First Men in the Moon, The
The First Men in the Moon, Out of the Silent Planet
a novel by H. G. Wells, published in 1901. In Wells's only interplanetary novel, two ill-assorted explorers, Mr Cavor and Mr Bedford—the pure scientist and the entrepreneur—travel to the moon in a sphere powered by the mysterious anti-gravity substance Cavorite. After experiencing weightlessness, the miraculous lunar sunrise, and the thinness of the moon's atmosphere, they are captured by the ant-like Selenites and taken below the surface. The moon, they discover, is hollowed out like a vast honeycomb. Bedford escapes and manages to return to earth, while his companion contrives to send back a series of radio messages describing the lunar civilization. The First Men in the Moon is a satiric comedy, much less apocalyptic in tone than Wells's earlier ‘scientific romances’, and showing his familiarity with the tradition of fantastic lunar voyages going back to Lucian.
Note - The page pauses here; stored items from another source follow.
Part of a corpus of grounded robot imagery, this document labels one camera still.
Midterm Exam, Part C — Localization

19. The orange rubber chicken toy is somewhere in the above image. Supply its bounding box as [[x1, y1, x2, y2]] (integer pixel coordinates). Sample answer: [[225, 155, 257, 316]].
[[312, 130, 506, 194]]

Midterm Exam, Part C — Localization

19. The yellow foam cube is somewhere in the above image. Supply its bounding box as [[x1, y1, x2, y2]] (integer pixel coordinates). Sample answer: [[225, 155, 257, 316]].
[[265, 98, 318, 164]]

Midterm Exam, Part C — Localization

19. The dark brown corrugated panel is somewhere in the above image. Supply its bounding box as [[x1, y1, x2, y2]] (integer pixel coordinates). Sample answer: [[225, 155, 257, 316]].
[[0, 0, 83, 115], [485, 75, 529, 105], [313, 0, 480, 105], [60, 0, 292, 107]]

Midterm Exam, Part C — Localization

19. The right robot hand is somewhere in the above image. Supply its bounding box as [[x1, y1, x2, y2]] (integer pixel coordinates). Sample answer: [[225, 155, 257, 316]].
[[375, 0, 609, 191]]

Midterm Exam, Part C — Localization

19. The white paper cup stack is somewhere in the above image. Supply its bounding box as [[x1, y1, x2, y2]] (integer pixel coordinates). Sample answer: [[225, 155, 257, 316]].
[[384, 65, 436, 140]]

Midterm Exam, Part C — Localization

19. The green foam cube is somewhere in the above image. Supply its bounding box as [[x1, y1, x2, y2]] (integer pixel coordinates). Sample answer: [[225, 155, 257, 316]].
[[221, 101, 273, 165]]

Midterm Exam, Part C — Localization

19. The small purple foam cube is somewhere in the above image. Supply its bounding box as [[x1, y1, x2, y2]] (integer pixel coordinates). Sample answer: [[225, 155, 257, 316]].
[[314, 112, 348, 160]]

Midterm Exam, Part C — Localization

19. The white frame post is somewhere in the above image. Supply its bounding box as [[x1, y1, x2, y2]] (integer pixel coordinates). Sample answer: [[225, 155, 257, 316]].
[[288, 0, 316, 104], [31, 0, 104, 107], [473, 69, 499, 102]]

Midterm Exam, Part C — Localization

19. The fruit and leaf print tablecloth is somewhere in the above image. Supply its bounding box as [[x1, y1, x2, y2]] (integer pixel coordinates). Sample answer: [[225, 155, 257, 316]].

In its humour, idiosyncrasy, and apparent disregard of technological plausibility Wells's novel anticipates later British scientific fantasies, particularly C. S. Lewis's Out of the Silent Planet (1938). However, his evocations of the lunar landscape and vegetation and of the sensations of space travel achieve a true sublimity. The final chapters containing Cavor's radio messages were not part of the author's original design. The Selenites' intricate and regimented society presided over by a vast disembodied brain, the Grand Lunar, is portrayed in terms of Swiftian satire, with the beleaguered and credulous Cavor taking the role of Gulliver. Nevertheless, the Grand Lunar's puzzlement on learning that the earth consists of warring nation-states without any co-ordinating world government echoes one of Wells's favourite themes.